» Task details
Look through the data below for the line with "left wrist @" and the line with "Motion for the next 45", then transcribe exactly from the first through the second, leaving out all pictures.

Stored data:
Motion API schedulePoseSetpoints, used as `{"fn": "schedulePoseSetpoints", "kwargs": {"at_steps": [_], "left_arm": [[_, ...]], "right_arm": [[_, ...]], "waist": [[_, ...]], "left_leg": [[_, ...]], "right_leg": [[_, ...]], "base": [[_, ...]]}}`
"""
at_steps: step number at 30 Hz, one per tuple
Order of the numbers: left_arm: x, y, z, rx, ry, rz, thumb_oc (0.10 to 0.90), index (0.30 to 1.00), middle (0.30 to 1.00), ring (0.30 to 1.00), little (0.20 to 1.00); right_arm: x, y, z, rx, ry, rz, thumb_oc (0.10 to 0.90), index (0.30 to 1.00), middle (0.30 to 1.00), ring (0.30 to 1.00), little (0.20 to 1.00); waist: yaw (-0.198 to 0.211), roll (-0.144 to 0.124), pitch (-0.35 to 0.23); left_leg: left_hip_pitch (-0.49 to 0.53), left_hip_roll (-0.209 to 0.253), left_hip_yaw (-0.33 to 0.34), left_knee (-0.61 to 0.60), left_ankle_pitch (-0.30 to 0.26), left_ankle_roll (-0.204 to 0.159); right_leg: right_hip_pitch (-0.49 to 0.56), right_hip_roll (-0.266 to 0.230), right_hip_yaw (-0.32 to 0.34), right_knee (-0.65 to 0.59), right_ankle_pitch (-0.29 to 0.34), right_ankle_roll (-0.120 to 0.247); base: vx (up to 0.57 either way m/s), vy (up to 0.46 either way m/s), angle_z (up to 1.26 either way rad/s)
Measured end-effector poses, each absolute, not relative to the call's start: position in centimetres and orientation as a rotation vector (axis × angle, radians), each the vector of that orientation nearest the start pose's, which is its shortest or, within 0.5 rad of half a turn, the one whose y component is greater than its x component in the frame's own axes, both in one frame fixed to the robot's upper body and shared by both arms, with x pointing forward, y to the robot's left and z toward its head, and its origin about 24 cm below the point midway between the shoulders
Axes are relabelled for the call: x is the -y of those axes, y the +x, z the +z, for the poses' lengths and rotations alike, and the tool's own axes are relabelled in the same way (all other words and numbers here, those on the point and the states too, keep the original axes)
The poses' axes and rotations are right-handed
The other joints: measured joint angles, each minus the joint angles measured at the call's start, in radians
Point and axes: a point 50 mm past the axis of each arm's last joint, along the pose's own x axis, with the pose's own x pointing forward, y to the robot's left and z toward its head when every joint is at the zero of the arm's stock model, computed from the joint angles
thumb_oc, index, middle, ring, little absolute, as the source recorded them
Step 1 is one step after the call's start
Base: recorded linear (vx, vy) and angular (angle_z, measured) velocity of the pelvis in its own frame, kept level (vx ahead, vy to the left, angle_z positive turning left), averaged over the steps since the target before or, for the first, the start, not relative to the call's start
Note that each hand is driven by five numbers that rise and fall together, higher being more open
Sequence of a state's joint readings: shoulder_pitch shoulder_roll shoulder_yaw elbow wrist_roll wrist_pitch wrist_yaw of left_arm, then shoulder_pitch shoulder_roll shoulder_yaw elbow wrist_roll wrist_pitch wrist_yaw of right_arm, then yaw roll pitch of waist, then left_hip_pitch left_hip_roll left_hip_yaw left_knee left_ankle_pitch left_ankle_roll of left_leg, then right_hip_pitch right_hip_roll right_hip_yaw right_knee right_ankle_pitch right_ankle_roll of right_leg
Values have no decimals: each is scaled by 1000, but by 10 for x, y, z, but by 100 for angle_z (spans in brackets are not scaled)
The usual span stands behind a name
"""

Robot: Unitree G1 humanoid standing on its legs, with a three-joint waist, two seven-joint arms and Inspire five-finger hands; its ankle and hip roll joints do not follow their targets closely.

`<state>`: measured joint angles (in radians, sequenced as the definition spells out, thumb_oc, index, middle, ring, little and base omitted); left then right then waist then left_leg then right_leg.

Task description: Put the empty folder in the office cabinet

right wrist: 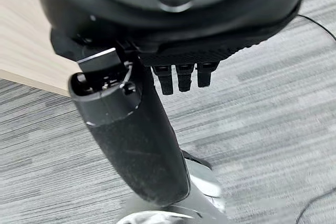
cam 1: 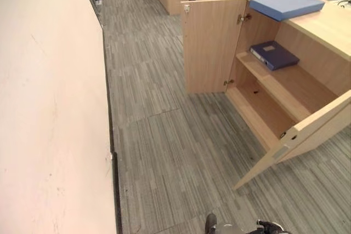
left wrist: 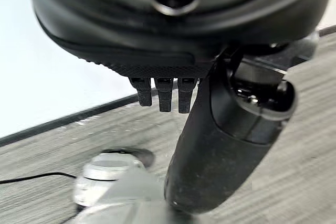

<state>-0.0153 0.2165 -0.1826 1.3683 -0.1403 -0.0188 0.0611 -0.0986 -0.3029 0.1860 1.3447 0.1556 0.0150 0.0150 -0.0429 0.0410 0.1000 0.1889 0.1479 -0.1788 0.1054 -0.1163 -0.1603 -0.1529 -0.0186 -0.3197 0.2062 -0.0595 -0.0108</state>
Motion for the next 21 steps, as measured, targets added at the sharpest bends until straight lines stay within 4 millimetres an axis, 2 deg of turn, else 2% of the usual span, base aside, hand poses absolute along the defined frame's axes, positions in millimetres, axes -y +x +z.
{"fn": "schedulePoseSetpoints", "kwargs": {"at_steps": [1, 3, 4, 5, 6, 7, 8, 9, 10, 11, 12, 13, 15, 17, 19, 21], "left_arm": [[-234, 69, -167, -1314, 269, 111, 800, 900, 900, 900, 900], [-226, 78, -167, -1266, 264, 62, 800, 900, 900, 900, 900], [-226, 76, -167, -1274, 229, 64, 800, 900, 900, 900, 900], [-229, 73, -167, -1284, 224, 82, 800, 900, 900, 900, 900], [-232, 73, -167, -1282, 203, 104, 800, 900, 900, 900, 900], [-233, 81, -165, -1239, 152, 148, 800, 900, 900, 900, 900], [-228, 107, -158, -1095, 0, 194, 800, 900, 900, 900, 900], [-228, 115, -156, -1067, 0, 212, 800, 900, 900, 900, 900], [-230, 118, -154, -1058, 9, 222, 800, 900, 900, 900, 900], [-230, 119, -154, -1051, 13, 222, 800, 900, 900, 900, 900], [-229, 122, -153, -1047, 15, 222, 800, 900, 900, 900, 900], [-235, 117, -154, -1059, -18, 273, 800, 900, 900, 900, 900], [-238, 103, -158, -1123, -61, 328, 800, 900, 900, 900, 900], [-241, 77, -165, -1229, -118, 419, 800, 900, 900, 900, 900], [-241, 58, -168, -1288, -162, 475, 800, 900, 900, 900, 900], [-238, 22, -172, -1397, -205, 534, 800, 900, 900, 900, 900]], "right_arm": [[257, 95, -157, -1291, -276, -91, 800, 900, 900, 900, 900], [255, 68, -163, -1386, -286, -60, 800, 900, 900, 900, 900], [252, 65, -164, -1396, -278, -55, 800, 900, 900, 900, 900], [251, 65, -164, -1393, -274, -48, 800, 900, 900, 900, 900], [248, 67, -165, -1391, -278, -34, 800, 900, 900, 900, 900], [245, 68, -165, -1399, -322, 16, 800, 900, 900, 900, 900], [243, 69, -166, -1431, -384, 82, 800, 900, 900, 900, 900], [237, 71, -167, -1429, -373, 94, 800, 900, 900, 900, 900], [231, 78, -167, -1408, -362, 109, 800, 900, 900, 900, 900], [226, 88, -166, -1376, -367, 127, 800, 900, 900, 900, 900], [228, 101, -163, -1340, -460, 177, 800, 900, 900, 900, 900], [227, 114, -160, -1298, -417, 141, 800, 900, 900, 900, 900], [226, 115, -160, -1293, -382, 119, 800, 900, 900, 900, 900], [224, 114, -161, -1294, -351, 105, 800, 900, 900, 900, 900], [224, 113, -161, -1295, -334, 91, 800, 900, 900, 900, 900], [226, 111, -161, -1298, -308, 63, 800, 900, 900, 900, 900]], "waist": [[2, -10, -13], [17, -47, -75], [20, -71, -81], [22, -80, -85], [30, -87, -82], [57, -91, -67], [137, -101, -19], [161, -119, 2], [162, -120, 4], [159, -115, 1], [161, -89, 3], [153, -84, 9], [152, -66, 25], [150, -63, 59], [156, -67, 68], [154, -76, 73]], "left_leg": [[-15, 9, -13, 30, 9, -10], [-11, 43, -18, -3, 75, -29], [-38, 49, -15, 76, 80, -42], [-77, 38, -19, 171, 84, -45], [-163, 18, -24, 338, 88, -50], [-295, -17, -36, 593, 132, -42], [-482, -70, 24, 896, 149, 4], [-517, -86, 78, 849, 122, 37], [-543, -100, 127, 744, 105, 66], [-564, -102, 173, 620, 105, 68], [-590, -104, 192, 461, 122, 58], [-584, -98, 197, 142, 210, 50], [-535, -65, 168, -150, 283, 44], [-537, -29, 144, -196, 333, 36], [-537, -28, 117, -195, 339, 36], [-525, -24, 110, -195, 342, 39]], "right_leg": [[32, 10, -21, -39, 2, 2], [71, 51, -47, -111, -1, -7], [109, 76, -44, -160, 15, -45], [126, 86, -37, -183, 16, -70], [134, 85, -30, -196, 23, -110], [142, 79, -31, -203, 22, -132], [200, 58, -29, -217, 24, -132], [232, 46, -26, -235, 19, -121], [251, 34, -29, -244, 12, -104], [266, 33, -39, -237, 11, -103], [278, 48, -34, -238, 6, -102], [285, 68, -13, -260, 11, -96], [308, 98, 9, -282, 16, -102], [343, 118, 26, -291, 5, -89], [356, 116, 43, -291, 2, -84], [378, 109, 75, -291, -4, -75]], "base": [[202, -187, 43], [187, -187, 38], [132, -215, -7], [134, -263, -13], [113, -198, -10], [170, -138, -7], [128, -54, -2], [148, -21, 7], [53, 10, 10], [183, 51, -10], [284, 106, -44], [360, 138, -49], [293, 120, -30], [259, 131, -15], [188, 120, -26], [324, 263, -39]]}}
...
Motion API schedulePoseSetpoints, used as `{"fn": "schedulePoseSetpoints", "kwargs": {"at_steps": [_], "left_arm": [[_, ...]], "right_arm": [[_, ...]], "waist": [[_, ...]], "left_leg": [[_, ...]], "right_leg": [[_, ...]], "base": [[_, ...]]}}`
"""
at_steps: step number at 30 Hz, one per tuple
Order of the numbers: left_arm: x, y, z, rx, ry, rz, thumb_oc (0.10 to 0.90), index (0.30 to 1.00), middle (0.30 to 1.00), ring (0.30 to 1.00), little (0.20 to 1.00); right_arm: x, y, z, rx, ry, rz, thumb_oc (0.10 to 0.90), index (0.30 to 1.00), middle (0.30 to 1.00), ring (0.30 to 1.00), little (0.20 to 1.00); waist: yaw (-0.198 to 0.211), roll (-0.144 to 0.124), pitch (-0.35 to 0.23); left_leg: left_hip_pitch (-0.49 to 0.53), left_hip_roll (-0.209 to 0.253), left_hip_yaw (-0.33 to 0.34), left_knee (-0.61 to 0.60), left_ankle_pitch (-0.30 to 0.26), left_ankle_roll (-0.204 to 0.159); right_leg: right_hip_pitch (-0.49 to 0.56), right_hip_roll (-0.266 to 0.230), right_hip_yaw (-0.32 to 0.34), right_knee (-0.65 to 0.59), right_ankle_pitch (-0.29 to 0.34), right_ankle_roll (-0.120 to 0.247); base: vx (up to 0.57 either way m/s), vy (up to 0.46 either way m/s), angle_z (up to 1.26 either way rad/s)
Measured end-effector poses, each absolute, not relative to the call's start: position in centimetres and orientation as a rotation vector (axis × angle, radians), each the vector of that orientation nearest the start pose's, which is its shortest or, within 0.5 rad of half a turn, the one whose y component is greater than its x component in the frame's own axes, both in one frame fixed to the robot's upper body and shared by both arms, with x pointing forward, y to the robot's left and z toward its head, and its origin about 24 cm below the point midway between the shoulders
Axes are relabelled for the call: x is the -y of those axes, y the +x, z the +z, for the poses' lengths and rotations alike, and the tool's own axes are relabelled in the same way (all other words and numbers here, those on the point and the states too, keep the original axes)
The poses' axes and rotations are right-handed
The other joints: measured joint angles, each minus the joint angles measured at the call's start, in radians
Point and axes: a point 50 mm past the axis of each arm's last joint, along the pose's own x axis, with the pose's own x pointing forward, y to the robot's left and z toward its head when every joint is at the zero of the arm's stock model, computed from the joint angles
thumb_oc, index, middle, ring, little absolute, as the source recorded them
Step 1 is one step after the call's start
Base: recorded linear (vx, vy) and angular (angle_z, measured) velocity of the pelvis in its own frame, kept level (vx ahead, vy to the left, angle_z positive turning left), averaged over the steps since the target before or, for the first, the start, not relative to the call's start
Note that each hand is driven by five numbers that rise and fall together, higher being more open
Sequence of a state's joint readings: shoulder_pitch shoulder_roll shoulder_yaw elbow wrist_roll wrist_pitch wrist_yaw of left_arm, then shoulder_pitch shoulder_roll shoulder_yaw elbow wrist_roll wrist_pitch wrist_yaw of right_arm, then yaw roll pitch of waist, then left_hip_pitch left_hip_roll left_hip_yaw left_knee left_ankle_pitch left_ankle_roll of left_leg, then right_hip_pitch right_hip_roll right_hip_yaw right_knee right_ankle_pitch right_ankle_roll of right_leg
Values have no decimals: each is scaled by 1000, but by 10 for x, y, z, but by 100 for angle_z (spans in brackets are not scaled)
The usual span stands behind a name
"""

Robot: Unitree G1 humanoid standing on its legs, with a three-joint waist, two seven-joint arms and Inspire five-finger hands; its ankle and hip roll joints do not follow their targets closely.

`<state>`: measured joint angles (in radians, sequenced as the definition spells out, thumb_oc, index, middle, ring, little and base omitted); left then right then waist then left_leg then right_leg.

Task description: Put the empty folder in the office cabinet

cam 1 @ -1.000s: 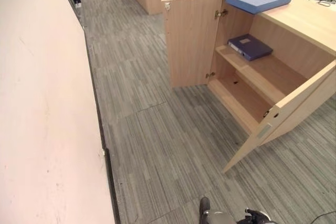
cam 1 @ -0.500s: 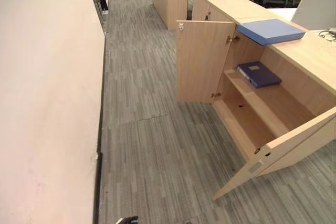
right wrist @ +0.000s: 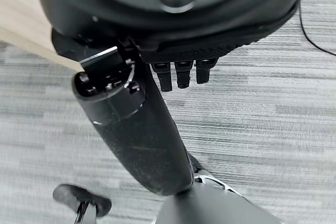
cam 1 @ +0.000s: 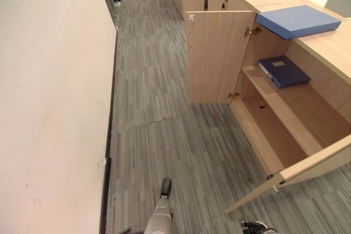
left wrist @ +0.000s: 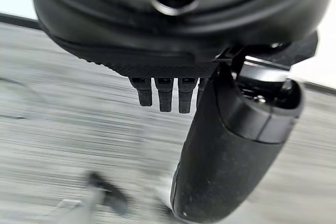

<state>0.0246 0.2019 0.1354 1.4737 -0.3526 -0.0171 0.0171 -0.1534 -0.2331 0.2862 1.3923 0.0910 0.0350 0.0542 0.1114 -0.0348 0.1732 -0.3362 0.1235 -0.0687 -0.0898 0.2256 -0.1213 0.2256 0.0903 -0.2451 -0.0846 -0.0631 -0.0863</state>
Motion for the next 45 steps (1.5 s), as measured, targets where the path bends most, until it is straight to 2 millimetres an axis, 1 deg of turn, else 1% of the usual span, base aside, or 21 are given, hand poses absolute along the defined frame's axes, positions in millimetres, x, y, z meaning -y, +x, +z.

» Final answer
left wrist @ +0.000s: 

<state>0.0246 0.2019 0.1354 1.4737 -0.3526 -0.0171 0.0171 -0.1534 -0.2331 0.2862 1.3923 0.0910 0.0350 0.0542 0.1114 -0.0348 0.1732 -0.3362 0.1235 -0.0687 -0.0898 0.2256 -0.1213 0.2256 0.0903 -0.2451 -0.0846 -0.0631 -0.0863</state>
Motion for the next 45 steps (1.5 s), as measured, targets where the path bends most, until it is straight to 2 millimetres an axis, 1 deg of turn, else 1% of the usual span, base aside, or 21 are given, hand poses absolute along the defined frame's axes, positions in millimetres, x, y, z meaning -y, +x, +z.

There is nothing more to the output.